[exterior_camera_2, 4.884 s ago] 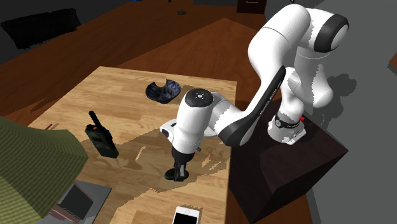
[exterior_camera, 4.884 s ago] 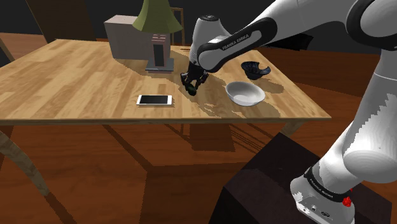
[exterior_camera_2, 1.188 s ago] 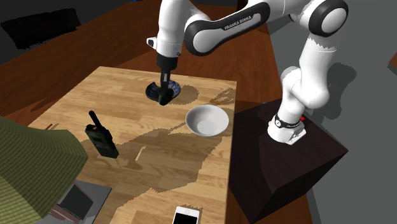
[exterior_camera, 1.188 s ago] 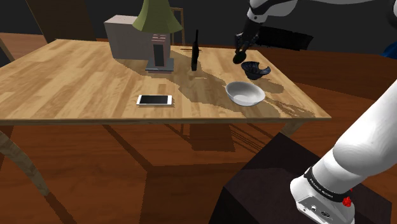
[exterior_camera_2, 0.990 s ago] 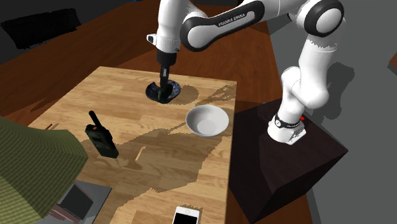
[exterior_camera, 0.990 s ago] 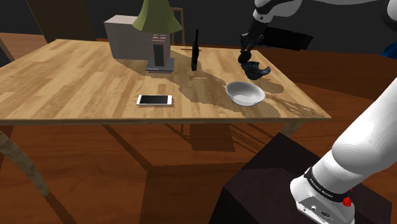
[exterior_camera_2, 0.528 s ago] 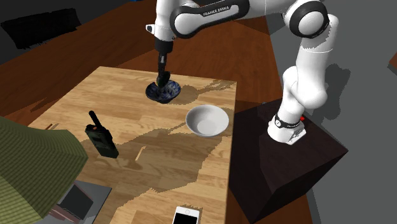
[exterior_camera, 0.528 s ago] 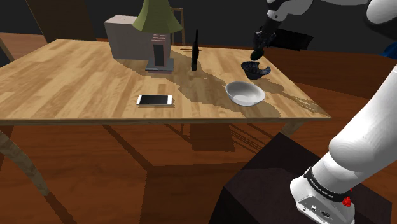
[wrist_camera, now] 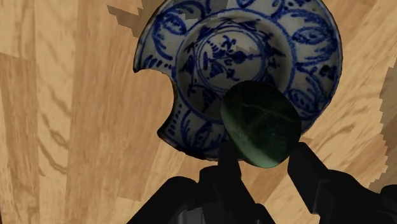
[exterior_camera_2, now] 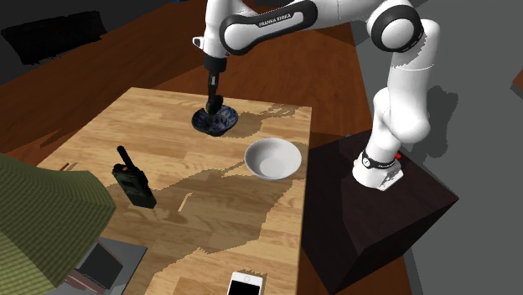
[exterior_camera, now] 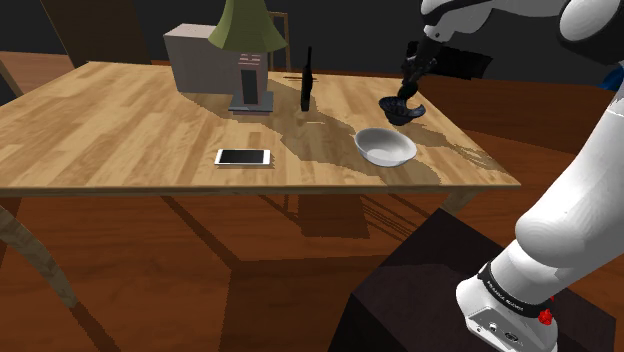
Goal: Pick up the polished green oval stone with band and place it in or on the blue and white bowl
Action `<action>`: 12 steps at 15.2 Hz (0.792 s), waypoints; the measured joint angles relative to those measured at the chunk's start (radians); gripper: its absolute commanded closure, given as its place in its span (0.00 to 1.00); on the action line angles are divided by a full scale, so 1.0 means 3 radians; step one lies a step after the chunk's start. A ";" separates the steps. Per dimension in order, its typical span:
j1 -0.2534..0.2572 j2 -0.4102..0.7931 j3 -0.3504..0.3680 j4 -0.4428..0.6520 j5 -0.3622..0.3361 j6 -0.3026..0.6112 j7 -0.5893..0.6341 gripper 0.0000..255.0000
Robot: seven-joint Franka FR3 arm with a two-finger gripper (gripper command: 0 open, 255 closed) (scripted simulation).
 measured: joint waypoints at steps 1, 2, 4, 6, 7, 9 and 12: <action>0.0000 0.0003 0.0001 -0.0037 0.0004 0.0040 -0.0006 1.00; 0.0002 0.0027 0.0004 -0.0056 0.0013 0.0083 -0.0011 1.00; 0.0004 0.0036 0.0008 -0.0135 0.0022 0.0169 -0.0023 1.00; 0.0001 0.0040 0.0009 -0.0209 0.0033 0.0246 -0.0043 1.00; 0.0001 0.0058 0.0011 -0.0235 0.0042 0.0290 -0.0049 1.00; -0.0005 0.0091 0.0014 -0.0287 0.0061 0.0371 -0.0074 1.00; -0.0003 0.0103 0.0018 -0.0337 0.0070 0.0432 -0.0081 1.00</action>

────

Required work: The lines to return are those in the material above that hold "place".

Answer to the exercise:
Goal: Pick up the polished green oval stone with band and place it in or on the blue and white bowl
Action `<action>`: 12 steps at 15.2 Hz (0.792 s), waypoints; the measured joint angles relative to those measured at the chunk's start (radians); gripper: its absolute commanded closure, given as its place in its span (0.00 to 1.00); on the action line angles are divided by a full scale, so 1.0 means 3 radians; step one lies a step after the chunk's start. A ";" separates the steps. Per dimension in order, its typical span:

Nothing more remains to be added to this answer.